Taiwan is upgrading 141 F-16A/B jets into F-16Vs. It has ordered 66 new F-16Vs with enhanced avionics, missiles, and radar systems to counter PLAAF fighters, including the J-20 stealth aircraft and the J-16s, the most regular visitors to the Taiwanese ADIZ.

When Lockheed Martin delivers the 66 F-16s in the next three years, the Taiwanese Air Force will have more than 200 fourth-generation fighter jets. This will make it the largest F-16 fleet in the Asia Pacific region. Ironically, it would still not have enough experienced pilots to fly the Vipers.


Taiwan’s Pilot Shortage Woes

To fend off a Chinese military invasion, Taiwan has recognized that it is crucial to have highly maneuverable aircraft that can detect, track, and attack targets at large distances. However, according to the latest report, the country won’t have enough pilots to fly those aircraft at the current rate.

Assistant professor at Tamkang University’s Graduate Institute of International Affairs and Strategic Studies Chieh Chung told The Washington Post that filling that gap in the upcoming three years would be quite challenging. “The number of our senior pilots will be even more insufficient, and their burden will be even heavier.”

Taiwan will require roughly 100 new pilots to operate the jets that will arrive in three years, but data from Taiwan’s legislature indicates that the Air Force added a net total of just 21 F-16 pilots between 2011 and 2019.

It is pertinent to note here that senior pilots are also responsible for instructing recruits and intercepting PLA military aircraft, dramatically adding to their responsibilities. Previous reports have also indicated that regularly undertaking interception missions has increased fatigue among fighter pilots.
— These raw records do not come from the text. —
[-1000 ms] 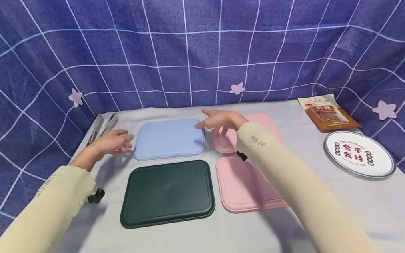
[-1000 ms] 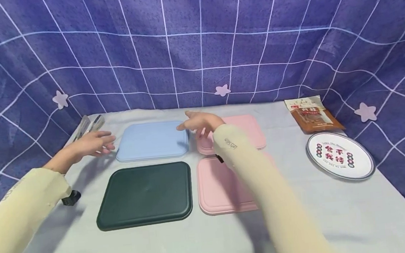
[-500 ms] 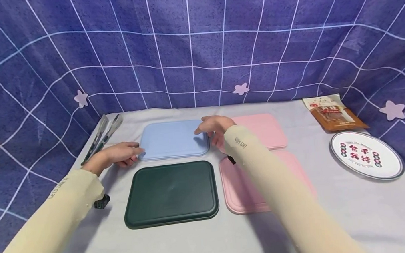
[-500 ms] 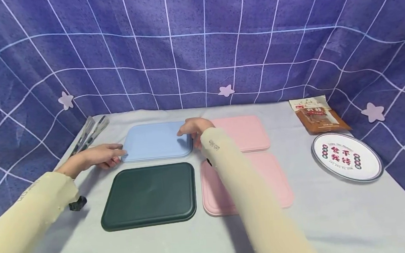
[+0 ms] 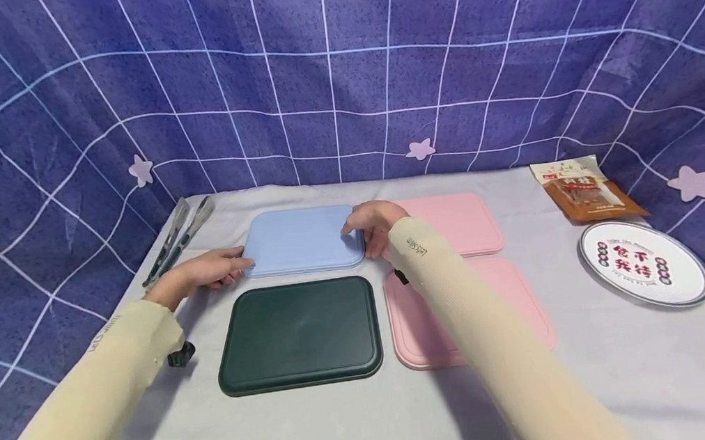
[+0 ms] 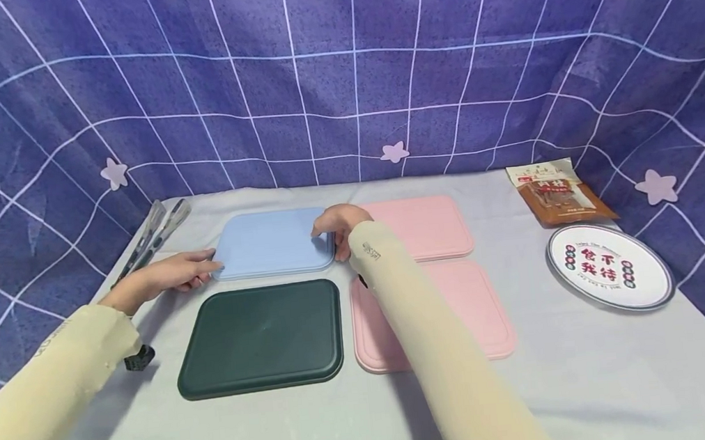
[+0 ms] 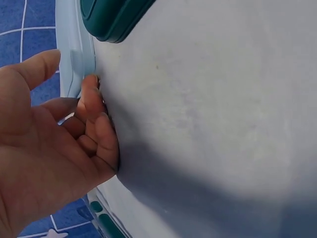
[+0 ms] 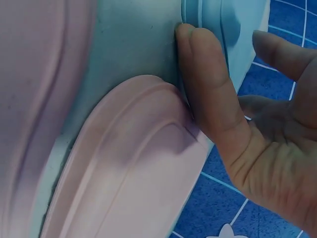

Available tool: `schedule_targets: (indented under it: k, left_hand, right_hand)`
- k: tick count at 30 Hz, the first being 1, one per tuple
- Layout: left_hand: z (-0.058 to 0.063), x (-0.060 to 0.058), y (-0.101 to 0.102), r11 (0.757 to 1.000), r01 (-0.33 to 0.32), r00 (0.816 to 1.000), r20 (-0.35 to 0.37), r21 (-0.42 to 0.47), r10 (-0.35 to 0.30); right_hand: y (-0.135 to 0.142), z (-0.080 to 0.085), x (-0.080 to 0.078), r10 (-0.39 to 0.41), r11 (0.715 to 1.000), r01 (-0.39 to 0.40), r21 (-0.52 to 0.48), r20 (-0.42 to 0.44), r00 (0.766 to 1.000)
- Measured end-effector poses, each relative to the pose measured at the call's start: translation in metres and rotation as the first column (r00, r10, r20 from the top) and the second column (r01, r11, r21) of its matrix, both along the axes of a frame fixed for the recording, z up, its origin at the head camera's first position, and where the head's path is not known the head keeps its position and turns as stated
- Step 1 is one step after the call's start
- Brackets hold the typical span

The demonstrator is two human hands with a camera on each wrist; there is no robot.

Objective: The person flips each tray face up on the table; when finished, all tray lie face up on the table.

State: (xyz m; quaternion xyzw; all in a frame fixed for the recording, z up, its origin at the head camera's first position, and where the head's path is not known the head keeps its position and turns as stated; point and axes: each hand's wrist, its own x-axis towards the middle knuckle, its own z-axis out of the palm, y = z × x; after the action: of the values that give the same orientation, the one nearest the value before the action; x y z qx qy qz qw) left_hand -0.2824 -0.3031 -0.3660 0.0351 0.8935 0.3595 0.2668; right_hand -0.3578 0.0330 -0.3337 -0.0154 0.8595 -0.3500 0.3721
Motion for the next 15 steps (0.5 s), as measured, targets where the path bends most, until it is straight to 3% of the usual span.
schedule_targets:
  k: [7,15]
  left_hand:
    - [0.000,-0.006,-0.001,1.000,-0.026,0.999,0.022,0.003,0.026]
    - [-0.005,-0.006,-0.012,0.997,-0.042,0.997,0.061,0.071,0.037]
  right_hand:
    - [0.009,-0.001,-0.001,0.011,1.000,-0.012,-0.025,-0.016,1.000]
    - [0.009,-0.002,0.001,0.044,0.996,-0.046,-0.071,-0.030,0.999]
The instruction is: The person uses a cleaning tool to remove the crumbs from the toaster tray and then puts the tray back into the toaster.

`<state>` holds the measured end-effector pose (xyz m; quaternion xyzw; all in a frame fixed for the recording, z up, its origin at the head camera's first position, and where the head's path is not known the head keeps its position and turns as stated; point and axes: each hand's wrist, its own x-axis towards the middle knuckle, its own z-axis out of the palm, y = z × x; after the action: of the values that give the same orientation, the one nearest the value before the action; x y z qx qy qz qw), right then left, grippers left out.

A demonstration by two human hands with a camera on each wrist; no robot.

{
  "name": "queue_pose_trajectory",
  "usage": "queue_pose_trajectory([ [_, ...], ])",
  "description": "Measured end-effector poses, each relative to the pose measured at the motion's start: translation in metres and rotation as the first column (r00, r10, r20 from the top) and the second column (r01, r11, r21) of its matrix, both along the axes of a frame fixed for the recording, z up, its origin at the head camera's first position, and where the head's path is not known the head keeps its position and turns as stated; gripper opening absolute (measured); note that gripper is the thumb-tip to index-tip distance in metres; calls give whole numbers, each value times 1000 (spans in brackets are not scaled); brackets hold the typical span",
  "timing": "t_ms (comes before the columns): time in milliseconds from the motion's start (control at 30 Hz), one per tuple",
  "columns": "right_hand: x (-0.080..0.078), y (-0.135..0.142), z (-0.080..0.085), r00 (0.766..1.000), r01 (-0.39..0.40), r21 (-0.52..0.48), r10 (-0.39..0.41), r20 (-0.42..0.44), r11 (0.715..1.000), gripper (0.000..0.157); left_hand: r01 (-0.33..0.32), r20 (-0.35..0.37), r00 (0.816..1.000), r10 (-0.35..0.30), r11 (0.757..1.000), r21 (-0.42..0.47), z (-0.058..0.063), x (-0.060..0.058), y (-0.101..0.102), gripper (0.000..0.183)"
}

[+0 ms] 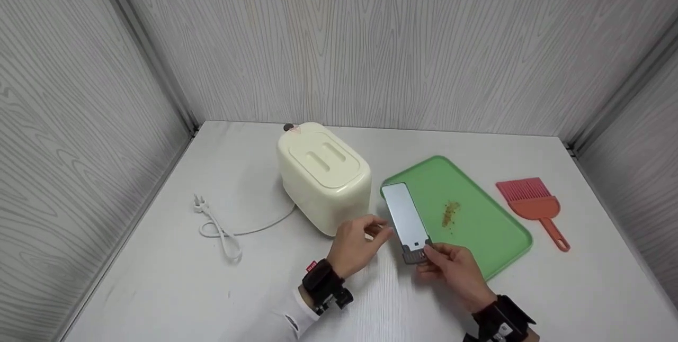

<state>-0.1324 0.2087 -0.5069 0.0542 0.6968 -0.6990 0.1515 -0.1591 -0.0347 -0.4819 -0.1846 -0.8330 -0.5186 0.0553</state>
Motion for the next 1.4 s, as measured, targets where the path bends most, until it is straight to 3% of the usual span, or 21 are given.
queue_pose_trajectory([
  [133, 6, 1, -3, 999, -52, 11, 52, 5, 999, 40, 2, -121, 993, -10, 998, -67, 13, 6, -13, 24],
  [233, 11, 2, -4, 996, -92, 9, 92, 18, 996, 37, -20, -237, 972, -12, 991, -131, 20, 10, -25, 24],
  [467, 24, 6, -5, 979, -201, -9, 201, 16, 979, 30, -36, -473, 879, -53, 984, -177, 31, 10, -56, 31],
  [600, 27, 6, -5, 969, -245, -9, 245, 20, 970, 29, -71, -548, 834, -63, 973, -220, 34, 6, -67, 36],
  [700, 28, 5, -5, 962, -273, -12, 273, 25, 962, 30, -105, -580, 811, -70, 959, -263, 36, 4, -72, 41],
  [800, 30, 5, -6, 954, -299, -21, 300, 26, 954, 30, -124, -587, 805, -86, 943, -308, 38, 1, -78, 49],
  [1067, 28, 2, -12, 945, -324, -24, 325, 51, 946, 27, -140, -535, 837, -116, 900, -413, 37, -14, -88, 62],
  [1167, 27, 0, -14, 941, -333, -26, 334, 51, 942, 27, -156, -531, 841, -102, 894, -419, 36, -17, -89, 65],
  [1400, 24, -3, -14, 932, -362, -31, 362, 25, 932, 25, -188, -557, 828, -71, 899, -395, 29, -19, -85, 67],
])
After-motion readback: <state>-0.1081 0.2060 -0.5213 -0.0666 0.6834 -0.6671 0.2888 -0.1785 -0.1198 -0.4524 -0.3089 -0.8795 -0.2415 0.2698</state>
This was listed as a reason for last year’s F-16V crash in January.

Earlier, media reports in August 2022 also warned that although Taipei is guarded by a sizable and contemporary fleet of fighter jets, the democratically-run island may require up to 50 years to train enough pilots to fill the cockpits of the jets they are to receive by the middle of this decade.


File Image: Taiwan’s Chiashan facility. F-16 Viper in an underground tunnel

It further warned that Taiwan might not be afforded that kind of time. Chinese President Xi Jinping may be able to intervene across the Taiwan Strait in as little as five years, according to American military commanders, and the daily incursions are wearing down Taiwan’s pilots and the jets they fly.

“Taiwan has put a lot of emphasis on military preparation,” said Jang Chyi-lu, a TPP lawmaker. “A bigger problem, though, is who can fly the planes?”

Last year, the Air Force said, “The Air Force is actively increasing recruits, raising the distribution ratio of pilots to F-16 fleet and enhancing staff’s willingness to stay, and these measures can satisfy demands for future pilots.”

Military experts have warned that Beijing employs “gray zone tactics” by Beijing, which are coercive actions that stop short of outright war but are intended to scare and wear down an adversary, including intrusions by Chinese bombers.


According to reports, senior pilots who double up as fighter pilot trainers are being prevented from passing on their knowledge to the upcoming fighter pilots as they must undertake interception sorties regularly and at short notice.

The Air Force has decreased admissions standards, such as eye-sight requirements and test scores, to attract more pilots. Officials emphasize that since the training standards are unchanged, this will not impact the caliber of pilots.

In addition to the criteria for basic training, students training to fly F-16s must accrue at least 250 hours of flight time. The entire process of becoming a fully combat-ready F-16 fighter pilot might take up to five years. But, even though there are more recruits, there is still the same number of teachers.

Against that backdrop, despite boasting of a large fleet of upgraded F-16V combat jets, Taiwan is woefully short of fighter pilots and the trainers required to train the newer pilots joining the service.

With the Chinese threat looming large, this could severely curtail Taiwan’s warfighting capability despite receiving cutting-edge military equipment from the United States.